La cybersécurité est une course sans fin entre les défenseurs et les attaquants. Alors que les entreprises se protègent contre les menaces classiques (email spoofing, rançongiciels), les cybercriminels affinent leurs techniques. Deux vecteurs d’attaque, utilisant des technologies en apparence inoffensives ou innovantes, montent en puissance et nécessitent une vigilance accrue : le Phishing par QR Code et les Deepfakes. 

1. Le Phishing par QR Code (Quishing) : Le Danger Imprimé 

Le code QR a connu un essor fulgurant, notamment depuis la pandémie, pour accéder rapidement à des menus, des informations ou des systèmes de paiement. Or, cette simplicité est devenue une faille de sécurité majeure. 

Comment fonctionne le Quishing ? 

Le Quishing est une forme d’attaque par phishing où le lien malveillant n’est pas transmis par texte, mais encodé dans un code QR. 

  1. L’Attaque : Les cybercriminels remplacent un code QR légitime (sur une borne de recharge, une facture, un affichage public, un courrier) par un code frauduleux. 
  1. La Cible : L’utilisateur scanne le code (souvent sans vérification, car les lecteurs sont intégrés aux smartphones). 
  1. Le Piège : Il est redirigé vers une fausse page de connexion (banque, service Cloud, outil interne) conçue pour voler ses identifiants. 

Stratégies de Défense Contre le Quishing 

  • Vérification de l’URL : Après avoir scanné le code, prenez toujours le temps de vérifier l’adresse URL dans la barre de navigation avant de saisir vos informations.
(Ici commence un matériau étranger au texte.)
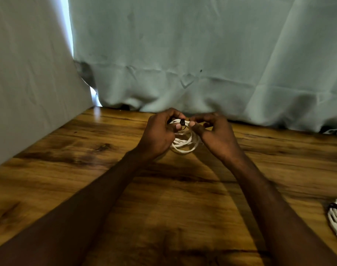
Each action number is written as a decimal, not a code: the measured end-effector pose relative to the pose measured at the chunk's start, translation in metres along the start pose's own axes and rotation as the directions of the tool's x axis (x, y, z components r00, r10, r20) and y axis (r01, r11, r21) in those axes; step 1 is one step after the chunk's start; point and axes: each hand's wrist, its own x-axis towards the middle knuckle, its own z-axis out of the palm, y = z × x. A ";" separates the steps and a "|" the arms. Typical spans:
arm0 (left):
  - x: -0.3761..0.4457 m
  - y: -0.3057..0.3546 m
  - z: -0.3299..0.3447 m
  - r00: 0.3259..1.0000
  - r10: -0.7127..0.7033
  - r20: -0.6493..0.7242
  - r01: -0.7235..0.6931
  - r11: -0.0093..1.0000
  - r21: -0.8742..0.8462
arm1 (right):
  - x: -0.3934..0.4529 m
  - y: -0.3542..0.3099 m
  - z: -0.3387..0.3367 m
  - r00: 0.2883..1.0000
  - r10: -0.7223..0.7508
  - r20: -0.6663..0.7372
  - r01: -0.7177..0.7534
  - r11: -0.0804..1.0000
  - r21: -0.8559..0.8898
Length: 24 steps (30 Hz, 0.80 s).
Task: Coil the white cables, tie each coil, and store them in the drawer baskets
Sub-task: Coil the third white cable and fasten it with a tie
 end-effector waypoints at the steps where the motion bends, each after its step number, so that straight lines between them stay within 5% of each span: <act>1: 0.001 -0.003 -0.001 1.000 -0.028 0.002 0.028 0.999 0.021 | -0.002 0.000 0.002 1.000 -0.018 0.023 0.019 1.000 -0.014; 6: 0.001 -0.012 -0.002 0.996 -0.080 0.039 0.072 0.983 0.169 | -0.011 -0.004 0.010 0.991 -0.122 0.048 0.126 0.989 -0.073; 15: 0.001 -0.004 -0.007 0.986 -0.035 0.164 -0.027 0.932 0.361 | -0.019 -0.010 0.015 0.987 -0.149 -0.060 0.153 0.985 0.079; 20: 0.004 0.002 -0.009 0.933 -0.306 0.190 0.286 0.950 0.126 | -0.017 -0.005 0.020 0.993 -0.113 -0.035 0.110 0.991 -0.077; 24: 0.007 0.014 -0.021 0.788 -0.556 0.262 0.610 0.763 -0.213 | -0.022 -0.011 0.026 0.975 -0.220 0.013 0.216 0.942 -0.258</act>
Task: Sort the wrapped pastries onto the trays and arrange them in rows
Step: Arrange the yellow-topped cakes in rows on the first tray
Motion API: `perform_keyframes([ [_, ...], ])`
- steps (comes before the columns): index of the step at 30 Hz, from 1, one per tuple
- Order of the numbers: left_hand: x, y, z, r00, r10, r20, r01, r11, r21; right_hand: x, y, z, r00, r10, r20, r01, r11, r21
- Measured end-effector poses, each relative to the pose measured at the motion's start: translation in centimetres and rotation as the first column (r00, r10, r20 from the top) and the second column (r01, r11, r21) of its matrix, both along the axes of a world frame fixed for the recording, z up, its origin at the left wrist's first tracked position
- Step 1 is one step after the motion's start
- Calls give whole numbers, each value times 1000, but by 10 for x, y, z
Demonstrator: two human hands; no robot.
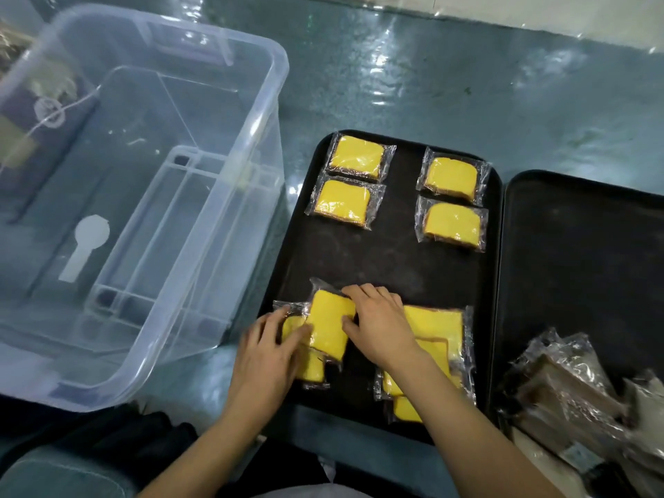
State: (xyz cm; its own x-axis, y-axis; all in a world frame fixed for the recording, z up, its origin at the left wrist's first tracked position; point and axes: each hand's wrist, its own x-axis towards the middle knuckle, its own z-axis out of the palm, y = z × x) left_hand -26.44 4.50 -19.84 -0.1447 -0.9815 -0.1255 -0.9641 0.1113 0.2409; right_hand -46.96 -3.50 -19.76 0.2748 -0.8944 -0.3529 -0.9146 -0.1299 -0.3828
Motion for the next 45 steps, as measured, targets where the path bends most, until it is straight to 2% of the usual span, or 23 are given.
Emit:
perform_keyframes([
  [4, 1, -22, 5, 948, 316, -35, -317, 948, -28, 4, 6, 0, 995, -37, -87, 37, 999, -7],
  [6, 1, -23, 9, 920, 383, -84, -385, 923, -2, 6, 7, -1, 992, -62, -106, 61, 998, -16],
  [10, -8, -4, 13, 934, 254, -250, -236, 966, 103, 13, 7, 3, 991, -100, -88, 101, 995, 14],
  [12, -13, -3, 12, 917, 247, -314, -218, 968, 125, 17, 8, 6, 989, -137, -51, 138, 990, 26],
  [17, -20, -48, 8, 897, 218, -384, -215, 975, 53, 22, 5, 13, 920, -328, 216, 320, 945, 75],
  [20, -23, -93, 5, 912, 219, -347, -192, 975, 111, 26, -7, 14, 897, -362, 253, 363, 931, 44],
  [22, -24, -117, 1, 941, 251, -228, -207, 957, 202, 28, -16, 12, 917, -347, 199, 350, 936, 19],
  [24, -25, -125, -3, 975, 204, -92, -183, 964, 192, 28, -21, 8, 943, -299, 146, 305, 952, -22],
  [25, -26, -123, -5, 985, 155, -73, -141, 976, 168, 27, -22, 7, 953, -270, 134, 277, 960, -36],
  [29, -23, -96, -15, 997, -12, -80, 29, 978, 208, 21, -18, 1, 988, -143, 62, 145, 989, -26],
  [33, -19, -91, -21, 997, -38, -65, 52, 969, 242, 21, -20, -6, 996, -89, 29, 90, 995, -45],
  [40, -25, -113, -13, 999, -31, -16, 34, 971, 236, 22, -32, -1, 990, -120, 74, 125, 990, -71],
  [45, -41, -99, -3, 996, -79, -47, 83, 991, 101, -17, -9, 20, 947, -279, 161, 297, 949, -104],
])
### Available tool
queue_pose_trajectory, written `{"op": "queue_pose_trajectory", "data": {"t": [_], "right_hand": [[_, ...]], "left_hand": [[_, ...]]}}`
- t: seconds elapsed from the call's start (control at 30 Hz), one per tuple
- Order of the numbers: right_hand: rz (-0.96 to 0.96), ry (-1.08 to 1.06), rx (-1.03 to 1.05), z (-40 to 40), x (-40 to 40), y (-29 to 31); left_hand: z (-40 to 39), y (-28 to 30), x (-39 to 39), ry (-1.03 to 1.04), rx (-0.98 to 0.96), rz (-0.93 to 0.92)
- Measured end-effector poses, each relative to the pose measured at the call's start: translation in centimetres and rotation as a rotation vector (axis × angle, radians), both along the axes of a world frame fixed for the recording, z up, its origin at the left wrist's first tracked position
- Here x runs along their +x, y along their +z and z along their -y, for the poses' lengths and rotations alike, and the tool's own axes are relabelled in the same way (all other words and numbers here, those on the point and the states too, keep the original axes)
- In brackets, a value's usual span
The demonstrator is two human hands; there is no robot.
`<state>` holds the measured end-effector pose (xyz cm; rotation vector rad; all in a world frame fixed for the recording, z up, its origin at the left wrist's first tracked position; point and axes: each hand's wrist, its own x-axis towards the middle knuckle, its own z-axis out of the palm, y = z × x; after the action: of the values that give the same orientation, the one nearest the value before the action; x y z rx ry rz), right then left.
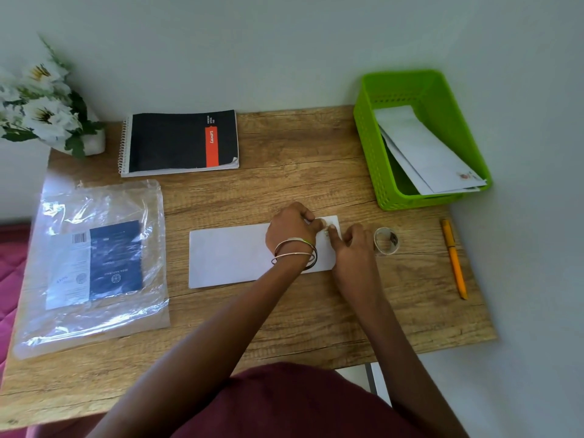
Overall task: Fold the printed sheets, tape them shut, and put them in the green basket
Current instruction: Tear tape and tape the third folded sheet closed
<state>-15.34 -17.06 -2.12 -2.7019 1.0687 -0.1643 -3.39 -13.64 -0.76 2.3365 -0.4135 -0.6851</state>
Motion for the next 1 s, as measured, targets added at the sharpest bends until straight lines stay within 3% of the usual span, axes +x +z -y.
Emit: {"op": "queue_pose_trajectory", "data": {"t": [0.13, 0.33, 0.63, 0.83, 1.0], "right_hand": [[-0.06, 0.0, 0.117, -0.8, -0.8, 0.9], [0.025, -0.009, 0.038, 0.3, 0.1, 1.5], [-0.145, 0.16, -0.066, 0.2, 0.0, 0.0], [-0.075, 0.228, -0.056, 0.3, -1.0, -0.1], [0.007, 0.178, 0.102, 0.1, -1.2, 0.2]], "left_hand": [[0.0, 0.1, 0.0, 0.003, 0.008, 0.006], [-0.1, 0.1, 0.3, -0.02, -0.01, -0.021], [-1.1, -0.5, 0.9, -0.055, -0.065, 0.004], [-1.0, -0.4, 0.6, -0.017, -0.094, 0.025], [-0.9, -0.4, 0.7, -0.006, -0.096, 0.014]]}}
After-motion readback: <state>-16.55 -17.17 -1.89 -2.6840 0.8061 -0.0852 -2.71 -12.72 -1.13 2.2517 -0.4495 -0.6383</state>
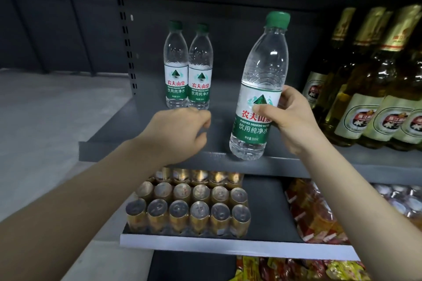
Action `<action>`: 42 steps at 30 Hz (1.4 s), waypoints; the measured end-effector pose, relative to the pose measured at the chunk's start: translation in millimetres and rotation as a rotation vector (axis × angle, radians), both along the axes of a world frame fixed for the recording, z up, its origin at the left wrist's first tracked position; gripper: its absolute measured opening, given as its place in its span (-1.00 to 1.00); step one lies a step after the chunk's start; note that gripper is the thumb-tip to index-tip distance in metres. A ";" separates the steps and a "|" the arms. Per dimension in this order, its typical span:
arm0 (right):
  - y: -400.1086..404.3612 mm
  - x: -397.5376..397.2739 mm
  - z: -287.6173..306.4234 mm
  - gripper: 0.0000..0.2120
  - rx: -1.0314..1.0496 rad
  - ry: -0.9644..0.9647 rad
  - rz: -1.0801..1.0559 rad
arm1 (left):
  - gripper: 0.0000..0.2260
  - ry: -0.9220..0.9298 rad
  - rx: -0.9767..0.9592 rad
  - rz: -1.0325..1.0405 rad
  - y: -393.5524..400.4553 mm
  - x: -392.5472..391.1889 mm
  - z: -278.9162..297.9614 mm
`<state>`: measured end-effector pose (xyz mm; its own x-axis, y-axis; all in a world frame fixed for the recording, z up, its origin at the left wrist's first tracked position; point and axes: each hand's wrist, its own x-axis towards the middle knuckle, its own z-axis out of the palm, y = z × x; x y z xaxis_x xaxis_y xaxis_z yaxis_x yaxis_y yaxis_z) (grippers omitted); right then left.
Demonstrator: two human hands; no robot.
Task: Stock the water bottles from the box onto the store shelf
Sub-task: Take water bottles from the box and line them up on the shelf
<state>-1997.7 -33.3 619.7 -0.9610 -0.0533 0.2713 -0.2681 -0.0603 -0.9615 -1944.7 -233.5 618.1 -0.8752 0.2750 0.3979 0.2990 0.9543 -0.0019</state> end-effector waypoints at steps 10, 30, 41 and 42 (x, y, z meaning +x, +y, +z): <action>-25.8 -30.7 -0.7 -0.53 0.056 0.045 -0.025 | -0.81 0.008 0.029 -0.010 -22.5 -31.7 2.4; -29.0 -55.4 -28.7 -0.54 0.121 0.068 -0.043 | -0.90 -0.065 0.056 -0.044 -41.7 -60.0 -10.1; -22.7 -38.2 -40.3 -0.42 0.347 0.132 -0.094 | -0.84 -0.092 0.018 -0.054 -35.2 -62.7 -16.3; -22.8 -36.6 -43.3 -0.42 0.385 0.135 -0.108 | -0.84 -0.095 0.011 -0.056 -35.4 -63.0 -16.2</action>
<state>-2034.3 -56.1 576.5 -0.9237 -0.0769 0.3754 -0.3788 0.3321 -0.8638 -2007.8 -268.9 601.9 -0.8927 0.3206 0.3168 0.3502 0.9358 0.0397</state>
Une URL suspecte est souvent un signe d‘alerte. 
  • Utilisation d’un Scanner Sécurisé : Certains scanners d’applications mobiles affichent l’URL encodée avant de procéder à la redirection. Il est conseillé d’utiliser des applications de lecture qui offrent cette prévisualisation. 
  • Vigilance Contextuelle : Soyez extrêmement méfiant face aux QR codes reçus par email ou par courrier si vous n’attendiez aucune communication de ce type. 

2. Les Deepfakes : Quand la Réalité Devient Fictive 

Les Deepfakes sont des médias synthétiques (vidéos, audio) hyperréalistes créés par des algorithmes d’intelligence artificielle. Ces technologies sont désormais assez matures et accessibles pour être utilisées dans des attaques sophistiquées. 

Des Attaques de plus en plus Personnalisées 

Le risque principal lié aux Deepfakes en entreprise est l’ingénierie sociale avancée : 

  • L’usurpation Vocale (Audio Deepfake) : Un fraudeur utilise une voix clonée (souvent capturée à partir de vidéos ou d’appels publics) d’un dirigeant (CEO) ou d’un responsable financier pour appeler un employé. Le but est d’ordonner un virement urgent ou de débloquer l’accès à des données sensibles, profitant de la confiance et de la pression hiérarchique. 
  • L’usurpation Vidéo : Bien que plus coûteuse à produire, la vidéo Deepfake peut être utilisée lors d’une visioconférence. Un pirate se fait passer pour un partenaire ou un collègue, participant à une réunion pour glaner des informations ou obtenir l’approbation d’une action frauduleuse. 

Comment Détecter et Se Protéger des Deepfakes ? 

La détection des Deepfakes est complexe, car la qualité de la synthèse s’améliore constamment. La défense repose sur des processus stricts plutôt que sur la seule technologie : 

  • Instaurer le Double Vérification : Pour toute transaction financière urgente ou demande d’accès inhabituelle, exigez une vérification par un second canal. Si l’ordre est donné par téléphone, confirmez-le par un email (que vous composez vous-même) ou un message instantané. 
  • Sensibilisation aux Indices Visuels/Auditifs : Apprenez aux équipes à être attentives aux anomalies : mouvements saccadés (vidéo), manque d’émotion (audio), ou incohérence dans le message par rapport aux habitudes de l’interlocuteur. 
  • Protocoles clairs : Formalisez des protocoles de validation pour les virements et l’accès aux données. Ces protocoles doivent ignorer toute demande effectuée en urgence sans les vérifications d’usage. 

Conclusion : L’Humain, Première Ligne de Défense 

Ces nouvelles menaces technologiques exploitent toujours la même vulnérabilité fondamentale : le facteur humain. Face au Quishing et aux Deepfakes, la meilleure protection n’est pas un logiciel, mais une culture de la vigilance en interne. 

La formation continue de vos employés aux signaux d’alerte et l’établissement de protocoles de vérification stricts sont essentiels pour transformer vos collaborateurs en votre première ligne de défense contre l’évolution rapide de la cybercriminalité.